Goal of the exercise → Copy the lines below exactly. Start at the first and finish with the line containing "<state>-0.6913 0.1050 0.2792".

Available data →
+ + + + +
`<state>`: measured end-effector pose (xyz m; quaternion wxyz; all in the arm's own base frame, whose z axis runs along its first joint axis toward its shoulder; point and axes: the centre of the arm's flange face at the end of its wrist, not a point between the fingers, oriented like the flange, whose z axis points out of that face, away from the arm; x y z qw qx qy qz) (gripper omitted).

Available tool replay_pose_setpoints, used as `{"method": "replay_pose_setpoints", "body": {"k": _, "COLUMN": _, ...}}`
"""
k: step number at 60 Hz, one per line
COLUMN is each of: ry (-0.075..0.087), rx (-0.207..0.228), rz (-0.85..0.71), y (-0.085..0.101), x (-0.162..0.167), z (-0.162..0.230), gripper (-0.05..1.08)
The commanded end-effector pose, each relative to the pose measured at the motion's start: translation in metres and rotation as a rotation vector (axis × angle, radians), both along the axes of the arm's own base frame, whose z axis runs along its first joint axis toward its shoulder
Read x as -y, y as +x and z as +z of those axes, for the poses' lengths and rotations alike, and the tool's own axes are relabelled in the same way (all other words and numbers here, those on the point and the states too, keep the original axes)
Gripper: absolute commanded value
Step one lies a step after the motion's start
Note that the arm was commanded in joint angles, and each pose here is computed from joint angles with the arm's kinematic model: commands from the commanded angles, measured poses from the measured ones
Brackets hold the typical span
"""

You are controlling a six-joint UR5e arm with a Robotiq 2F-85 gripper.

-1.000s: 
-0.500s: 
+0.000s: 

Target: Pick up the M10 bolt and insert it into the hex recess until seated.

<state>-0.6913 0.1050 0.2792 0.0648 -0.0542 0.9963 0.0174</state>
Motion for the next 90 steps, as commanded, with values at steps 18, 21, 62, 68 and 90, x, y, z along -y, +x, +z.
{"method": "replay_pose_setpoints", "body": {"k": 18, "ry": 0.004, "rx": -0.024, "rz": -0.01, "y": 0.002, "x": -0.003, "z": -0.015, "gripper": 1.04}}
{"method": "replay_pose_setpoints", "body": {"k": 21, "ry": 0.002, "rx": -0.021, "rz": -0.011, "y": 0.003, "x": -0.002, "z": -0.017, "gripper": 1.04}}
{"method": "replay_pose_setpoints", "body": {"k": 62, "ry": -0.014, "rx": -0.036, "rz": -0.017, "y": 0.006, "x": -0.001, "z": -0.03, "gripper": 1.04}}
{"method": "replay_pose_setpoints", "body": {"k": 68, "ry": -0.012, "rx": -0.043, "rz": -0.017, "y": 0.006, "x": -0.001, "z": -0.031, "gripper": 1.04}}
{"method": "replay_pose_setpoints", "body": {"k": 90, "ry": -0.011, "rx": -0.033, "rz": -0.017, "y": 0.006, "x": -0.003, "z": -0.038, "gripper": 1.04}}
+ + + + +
Task response →
`<state>`: measured end-effector pose (xyz m; quaternion wxyz; all in the arm's own base frame, whose z axis runs along its first joint axis toward its shoulder; point and axes: the centre of the arm's flange face at the end of its wrist, not a point between the fingers, oriented like the flange, whose z axis points out of that face, away from the arm; x y z qw qx qy qz) (gripper omitted).

Available tool replay_pose_setpoints, used as `{"method": "replay_pose_setpoints", "body": {"k": _, "COLUMN": _, ...}}`
"""
k: step number at 60 Hz, one per line
COLUMN is each of: ry (-0.075..0.087), rx (-0.207..0.228), rz (-0.85..0.71), y (-0.085..0.101), x (-0.162..0.167), z (-0.162..0.230), gripper (-0.05..1.08)
The commanded end-effector pose, each relative to the pose measured at the motion's start: translation in metres and rotation as a rotation vector (axis × angle, radians), both along the axes of the arm's own base frame, whose z axis runs along its first joint axis toward its shoulder
Read x as -y, y as +x and z as +z of those axes, for the poses' lengths and rotations alike, and the tool's own axes are relabelled in the same way (all other words and numbers here, those on the point and the states too, keep the original axes)
Gripper: absolute commanded value
Step one lies a step after the motion's start
Note that the arm was commanded in joint angles, and each pose here is computed from joint angles with the arm's kinematic model: commands from the commanded angles, measured poses from the measured ones
Brackets hold the typical span
"""

You are controlling a six-joint UR5e arm with a Robotiq 2F-85 gripper.

-1.000s: 
-0.500s: 
+0.000s: 

Target: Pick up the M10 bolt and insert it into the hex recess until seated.

<state>-0.6913 0.1050 0.2792 0.0648 -0.0542 0.9963 0.0174</state>

The reply is now complete.